** YOUR GOAL **
Go through the data below line by line and count those containing the word "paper". Reply with the count only.

** RECORDED INFORMATION **
>>
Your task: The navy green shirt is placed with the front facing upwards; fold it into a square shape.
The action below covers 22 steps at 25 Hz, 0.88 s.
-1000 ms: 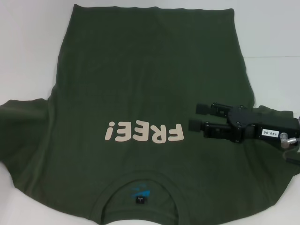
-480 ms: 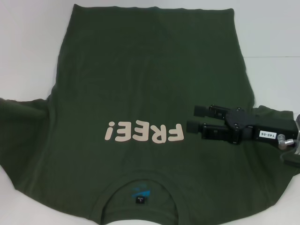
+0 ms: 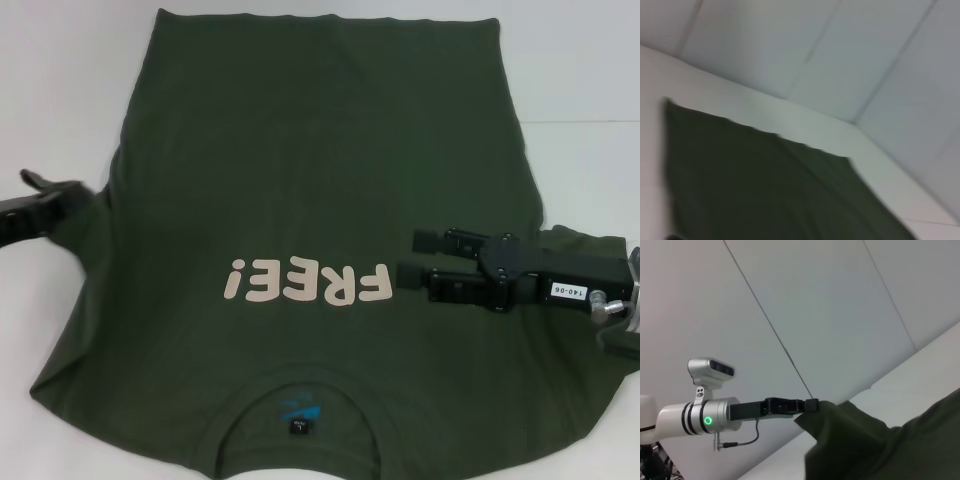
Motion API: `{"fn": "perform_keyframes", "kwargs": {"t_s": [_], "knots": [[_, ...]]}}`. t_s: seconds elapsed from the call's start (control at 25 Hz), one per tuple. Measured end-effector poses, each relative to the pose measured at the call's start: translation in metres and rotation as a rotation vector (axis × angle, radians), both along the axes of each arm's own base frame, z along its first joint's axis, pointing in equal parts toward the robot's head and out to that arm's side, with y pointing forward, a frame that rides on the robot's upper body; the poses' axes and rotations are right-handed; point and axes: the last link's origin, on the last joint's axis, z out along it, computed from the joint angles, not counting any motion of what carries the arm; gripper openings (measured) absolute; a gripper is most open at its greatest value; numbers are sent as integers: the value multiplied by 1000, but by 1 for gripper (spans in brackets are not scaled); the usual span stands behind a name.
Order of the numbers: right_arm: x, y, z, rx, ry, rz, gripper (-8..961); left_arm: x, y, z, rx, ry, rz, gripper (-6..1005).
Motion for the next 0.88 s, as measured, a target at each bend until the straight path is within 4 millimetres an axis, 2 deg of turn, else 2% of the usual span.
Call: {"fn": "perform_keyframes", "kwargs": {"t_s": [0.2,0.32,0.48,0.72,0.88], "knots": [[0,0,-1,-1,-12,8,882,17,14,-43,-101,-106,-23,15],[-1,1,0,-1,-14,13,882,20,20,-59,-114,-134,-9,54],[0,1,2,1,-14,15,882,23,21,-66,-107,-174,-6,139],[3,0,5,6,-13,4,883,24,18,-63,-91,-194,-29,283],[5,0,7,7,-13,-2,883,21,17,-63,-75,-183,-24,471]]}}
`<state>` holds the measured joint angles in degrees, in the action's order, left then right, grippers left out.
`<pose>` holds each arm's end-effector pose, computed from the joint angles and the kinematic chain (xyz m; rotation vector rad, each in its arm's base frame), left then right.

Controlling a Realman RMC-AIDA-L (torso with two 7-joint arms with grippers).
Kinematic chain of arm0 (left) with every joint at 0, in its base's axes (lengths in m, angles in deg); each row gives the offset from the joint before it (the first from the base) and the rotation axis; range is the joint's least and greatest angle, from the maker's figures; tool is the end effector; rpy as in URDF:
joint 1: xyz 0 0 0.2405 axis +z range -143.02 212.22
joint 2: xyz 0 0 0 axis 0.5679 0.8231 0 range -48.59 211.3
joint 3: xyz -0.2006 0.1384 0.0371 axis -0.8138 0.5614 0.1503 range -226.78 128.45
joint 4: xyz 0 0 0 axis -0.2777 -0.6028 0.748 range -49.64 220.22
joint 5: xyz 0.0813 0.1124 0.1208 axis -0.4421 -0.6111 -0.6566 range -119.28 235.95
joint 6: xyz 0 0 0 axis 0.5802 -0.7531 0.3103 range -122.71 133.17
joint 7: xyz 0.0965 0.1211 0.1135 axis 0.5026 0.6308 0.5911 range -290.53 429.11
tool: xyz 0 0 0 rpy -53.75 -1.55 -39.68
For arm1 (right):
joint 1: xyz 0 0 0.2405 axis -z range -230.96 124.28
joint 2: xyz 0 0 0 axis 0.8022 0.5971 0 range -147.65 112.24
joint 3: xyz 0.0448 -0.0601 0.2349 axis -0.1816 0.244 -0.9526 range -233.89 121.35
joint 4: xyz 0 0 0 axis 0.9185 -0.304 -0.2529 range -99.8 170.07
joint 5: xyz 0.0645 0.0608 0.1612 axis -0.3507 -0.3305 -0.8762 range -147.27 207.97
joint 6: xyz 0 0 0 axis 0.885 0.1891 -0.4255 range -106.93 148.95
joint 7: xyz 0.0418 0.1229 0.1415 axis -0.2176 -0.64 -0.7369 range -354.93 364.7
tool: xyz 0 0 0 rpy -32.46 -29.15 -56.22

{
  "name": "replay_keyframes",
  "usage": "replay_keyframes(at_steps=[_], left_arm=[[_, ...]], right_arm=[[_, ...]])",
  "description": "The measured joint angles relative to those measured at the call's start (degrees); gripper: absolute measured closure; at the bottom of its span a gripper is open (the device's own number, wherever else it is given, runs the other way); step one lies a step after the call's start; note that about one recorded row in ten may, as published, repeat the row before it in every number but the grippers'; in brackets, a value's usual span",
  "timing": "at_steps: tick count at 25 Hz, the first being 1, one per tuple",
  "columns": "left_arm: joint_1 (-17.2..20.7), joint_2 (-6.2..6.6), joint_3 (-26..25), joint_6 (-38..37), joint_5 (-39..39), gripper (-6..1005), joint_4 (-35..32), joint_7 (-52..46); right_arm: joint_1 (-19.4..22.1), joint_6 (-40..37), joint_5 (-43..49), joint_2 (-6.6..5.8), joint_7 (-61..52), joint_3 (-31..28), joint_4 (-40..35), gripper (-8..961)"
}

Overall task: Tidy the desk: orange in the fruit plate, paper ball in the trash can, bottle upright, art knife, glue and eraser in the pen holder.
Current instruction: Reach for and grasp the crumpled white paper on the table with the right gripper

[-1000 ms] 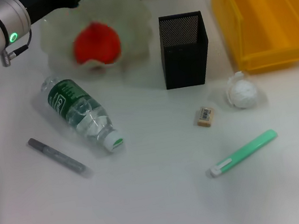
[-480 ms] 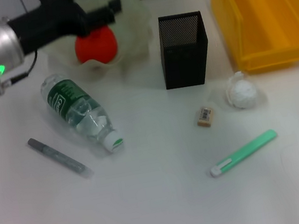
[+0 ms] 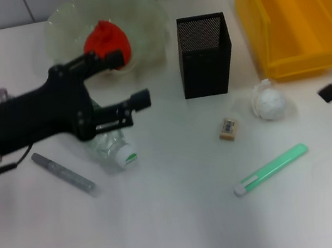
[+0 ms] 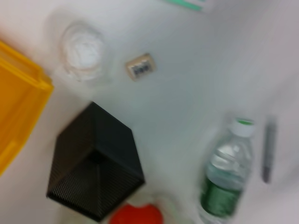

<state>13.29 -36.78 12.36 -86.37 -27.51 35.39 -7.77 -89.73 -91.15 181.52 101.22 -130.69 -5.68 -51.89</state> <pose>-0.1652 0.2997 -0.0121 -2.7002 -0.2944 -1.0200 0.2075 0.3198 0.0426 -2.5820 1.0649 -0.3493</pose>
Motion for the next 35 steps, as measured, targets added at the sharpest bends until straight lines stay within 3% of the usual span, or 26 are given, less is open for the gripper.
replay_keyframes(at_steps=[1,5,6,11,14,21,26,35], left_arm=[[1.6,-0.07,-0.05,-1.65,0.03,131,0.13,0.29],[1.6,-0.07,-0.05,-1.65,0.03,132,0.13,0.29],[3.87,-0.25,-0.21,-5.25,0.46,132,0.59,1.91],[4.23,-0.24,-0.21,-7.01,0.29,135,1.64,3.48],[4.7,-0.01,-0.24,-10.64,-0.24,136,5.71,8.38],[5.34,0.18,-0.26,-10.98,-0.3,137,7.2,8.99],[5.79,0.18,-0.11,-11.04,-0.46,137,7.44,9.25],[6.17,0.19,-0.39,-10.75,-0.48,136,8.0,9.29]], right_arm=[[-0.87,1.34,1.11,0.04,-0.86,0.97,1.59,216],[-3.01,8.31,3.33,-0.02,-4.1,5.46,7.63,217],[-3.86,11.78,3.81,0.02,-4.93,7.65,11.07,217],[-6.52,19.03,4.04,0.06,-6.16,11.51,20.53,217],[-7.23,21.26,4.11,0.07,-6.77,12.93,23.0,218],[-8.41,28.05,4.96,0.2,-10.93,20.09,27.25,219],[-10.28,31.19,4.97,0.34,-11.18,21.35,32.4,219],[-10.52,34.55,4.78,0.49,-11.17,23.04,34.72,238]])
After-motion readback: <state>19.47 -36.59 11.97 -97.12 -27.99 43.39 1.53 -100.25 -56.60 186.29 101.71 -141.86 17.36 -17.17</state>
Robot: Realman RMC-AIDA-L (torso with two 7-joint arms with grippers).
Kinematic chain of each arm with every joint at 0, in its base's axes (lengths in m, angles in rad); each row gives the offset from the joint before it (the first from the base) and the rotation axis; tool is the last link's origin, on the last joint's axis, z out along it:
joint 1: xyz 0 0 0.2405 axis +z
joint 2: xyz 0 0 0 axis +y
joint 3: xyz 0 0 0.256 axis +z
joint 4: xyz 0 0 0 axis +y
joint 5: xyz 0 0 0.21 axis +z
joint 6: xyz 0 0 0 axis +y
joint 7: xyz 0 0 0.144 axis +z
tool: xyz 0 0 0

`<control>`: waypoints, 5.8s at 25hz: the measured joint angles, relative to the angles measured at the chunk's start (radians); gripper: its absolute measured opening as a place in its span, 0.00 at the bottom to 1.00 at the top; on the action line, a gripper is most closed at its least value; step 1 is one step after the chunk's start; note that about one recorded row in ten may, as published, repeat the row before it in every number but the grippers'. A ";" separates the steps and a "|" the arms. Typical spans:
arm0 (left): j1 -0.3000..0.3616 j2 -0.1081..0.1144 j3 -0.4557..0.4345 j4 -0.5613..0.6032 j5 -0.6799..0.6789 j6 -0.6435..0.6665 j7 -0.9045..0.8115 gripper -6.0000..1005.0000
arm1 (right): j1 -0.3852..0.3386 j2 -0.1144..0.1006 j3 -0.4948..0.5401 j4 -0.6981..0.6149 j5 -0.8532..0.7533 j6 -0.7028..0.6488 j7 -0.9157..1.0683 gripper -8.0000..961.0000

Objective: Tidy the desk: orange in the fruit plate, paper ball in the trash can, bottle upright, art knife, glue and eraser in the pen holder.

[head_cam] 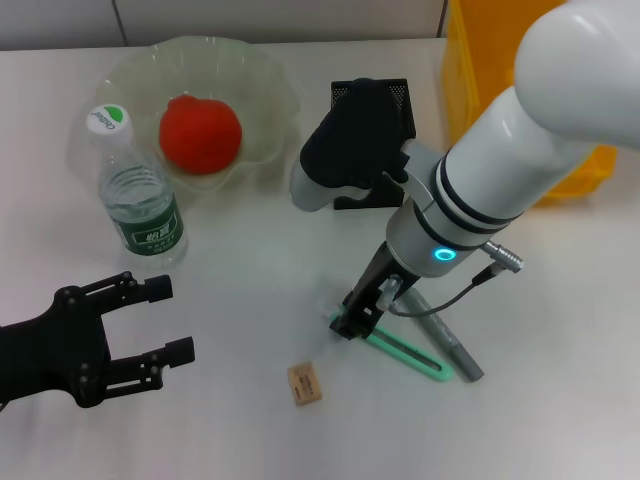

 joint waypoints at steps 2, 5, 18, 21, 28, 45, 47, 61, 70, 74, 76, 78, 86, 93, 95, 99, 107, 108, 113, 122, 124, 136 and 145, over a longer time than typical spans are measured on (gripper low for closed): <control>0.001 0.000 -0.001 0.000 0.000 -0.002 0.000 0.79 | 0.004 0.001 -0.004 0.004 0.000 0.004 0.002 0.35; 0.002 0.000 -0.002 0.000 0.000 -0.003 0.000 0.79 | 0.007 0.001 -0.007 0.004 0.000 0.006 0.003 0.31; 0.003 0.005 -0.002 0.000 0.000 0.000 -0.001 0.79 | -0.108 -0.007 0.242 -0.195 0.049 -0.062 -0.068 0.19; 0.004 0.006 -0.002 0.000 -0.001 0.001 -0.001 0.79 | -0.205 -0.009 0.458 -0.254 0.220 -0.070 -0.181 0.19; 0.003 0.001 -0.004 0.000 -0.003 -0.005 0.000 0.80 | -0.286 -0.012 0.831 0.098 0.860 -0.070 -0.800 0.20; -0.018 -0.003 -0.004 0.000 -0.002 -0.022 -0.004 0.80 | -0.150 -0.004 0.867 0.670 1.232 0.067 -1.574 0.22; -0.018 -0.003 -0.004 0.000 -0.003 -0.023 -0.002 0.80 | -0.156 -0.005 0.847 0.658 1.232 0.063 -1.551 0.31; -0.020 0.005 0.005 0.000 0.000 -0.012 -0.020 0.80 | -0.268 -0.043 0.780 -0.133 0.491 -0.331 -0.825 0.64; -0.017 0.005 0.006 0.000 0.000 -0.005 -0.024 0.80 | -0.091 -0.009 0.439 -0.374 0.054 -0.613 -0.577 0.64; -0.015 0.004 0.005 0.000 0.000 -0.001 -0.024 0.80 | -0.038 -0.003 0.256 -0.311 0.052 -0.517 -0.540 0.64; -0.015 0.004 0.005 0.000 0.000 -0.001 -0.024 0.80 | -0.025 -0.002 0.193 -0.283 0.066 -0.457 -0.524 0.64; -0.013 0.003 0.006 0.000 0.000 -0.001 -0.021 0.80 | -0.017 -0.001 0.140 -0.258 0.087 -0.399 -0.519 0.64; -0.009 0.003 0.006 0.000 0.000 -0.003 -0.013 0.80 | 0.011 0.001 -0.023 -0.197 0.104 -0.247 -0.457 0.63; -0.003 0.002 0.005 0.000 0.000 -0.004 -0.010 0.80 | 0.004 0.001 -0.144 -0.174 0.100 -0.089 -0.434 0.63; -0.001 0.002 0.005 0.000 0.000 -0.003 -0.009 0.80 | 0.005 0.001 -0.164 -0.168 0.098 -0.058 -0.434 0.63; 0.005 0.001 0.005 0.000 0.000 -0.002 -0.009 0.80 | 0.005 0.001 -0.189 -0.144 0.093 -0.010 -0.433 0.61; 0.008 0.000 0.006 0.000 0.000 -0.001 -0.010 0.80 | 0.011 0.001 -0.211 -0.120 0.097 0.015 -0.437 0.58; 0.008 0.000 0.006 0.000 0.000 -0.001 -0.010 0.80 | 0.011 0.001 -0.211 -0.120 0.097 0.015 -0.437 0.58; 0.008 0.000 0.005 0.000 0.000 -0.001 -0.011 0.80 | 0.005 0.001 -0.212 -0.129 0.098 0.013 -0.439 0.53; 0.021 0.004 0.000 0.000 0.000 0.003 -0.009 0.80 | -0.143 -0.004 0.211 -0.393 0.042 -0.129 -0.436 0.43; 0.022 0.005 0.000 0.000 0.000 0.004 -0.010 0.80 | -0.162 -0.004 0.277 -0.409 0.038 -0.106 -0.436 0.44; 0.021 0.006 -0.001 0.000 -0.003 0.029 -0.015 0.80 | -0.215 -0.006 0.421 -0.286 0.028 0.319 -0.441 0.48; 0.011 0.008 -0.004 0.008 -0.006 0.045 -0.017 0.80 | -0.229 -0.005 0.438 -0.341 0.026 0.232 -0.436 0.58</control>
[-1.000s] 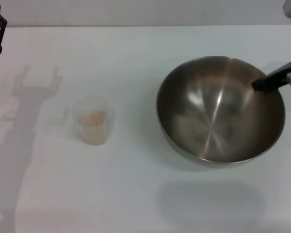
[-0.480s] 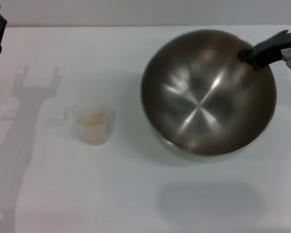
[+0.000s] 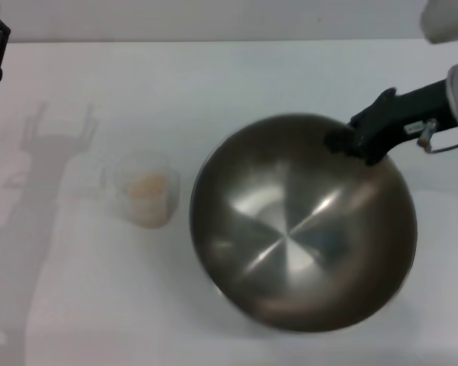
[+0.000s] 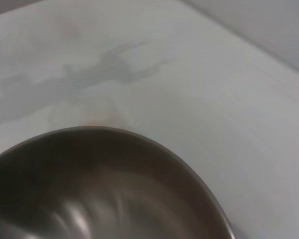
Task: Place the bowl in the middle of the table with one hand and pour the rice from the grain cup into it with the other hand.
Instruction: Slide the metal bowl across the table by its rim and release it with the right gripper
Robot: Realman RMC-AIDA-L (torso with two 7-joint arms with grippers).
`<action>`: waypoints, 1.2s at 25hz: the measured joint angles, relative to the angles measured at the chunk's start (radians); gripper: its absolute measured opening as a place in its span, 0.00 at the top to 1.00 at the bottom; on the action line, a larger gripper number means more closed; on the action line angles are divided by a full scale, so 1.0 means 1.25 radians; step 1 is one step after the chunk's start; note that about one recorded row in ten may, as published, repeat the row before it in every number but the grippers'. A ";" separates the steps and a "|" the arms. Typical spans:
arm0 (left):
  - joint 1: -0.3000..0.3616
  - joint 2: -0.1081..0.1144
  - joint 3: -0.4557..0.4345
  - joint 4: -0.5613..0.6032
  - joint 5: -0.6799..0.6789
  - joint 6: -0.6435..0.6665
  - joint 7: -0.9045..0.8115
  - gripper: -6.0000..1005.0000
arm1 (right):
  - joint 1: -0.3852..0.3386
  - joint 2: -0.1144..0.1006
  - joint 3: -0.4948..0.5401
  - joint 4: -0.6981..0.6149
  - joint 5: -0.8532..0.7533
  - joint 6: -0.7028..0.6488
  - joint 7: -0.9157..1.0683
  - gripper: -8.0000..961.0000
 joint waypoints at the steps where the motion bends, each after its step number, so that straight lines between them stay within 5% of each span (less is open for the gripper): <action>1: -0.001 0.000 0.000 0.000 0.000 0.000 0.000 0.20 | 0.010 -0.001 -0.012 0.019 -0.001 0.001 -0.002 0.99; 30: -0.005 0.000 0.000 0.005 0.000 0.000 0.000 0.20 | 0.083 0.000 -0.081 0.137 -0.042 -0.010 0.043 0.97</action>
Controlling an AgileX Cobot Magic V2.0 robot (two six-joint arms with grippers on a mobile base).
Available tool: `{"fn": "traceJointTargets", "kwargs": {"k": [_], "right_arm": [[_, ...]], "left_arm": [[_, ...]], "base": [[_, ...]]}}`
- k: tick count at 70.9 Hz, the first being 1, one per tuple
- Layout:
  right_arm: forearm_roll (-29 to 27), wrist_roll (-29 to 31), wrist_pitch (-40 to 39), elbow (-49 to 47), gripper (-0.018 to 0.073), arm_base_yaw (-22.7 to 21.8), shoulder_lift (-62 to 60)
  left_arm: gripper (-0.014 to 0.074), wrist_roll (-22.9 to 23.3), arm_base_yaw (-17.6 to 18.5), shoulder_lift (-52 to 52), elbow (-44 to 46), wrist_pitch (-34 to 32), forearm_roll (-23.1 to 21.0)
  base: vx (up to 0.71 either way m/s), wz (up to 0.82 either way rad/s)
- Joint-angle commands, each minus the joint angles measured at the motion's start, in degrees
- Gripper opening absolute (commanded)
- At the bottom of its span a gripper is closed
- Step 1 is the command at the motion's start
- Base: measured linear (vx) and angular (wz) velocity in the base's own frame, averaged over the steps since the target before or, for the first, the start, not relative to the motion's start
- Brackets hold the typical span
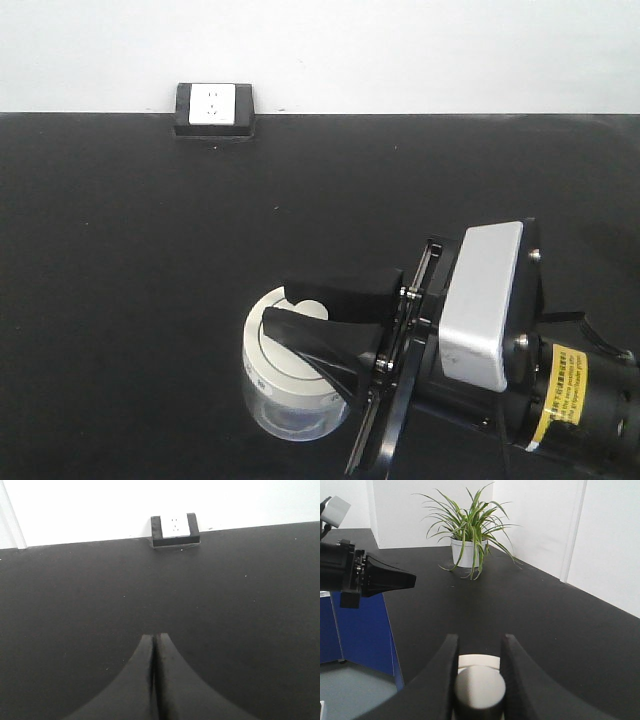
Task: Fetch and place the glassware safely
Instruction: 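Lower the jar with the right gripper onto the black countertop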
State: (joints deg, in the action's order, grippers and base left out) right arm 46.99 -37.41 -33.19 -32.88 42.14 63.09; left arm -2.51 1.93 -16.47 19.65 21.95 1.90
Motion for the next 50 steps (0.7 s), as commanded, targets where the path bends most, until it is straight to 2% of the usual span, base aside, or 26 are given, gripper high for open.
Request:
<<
** REPLY TO THE EXERCISE **
3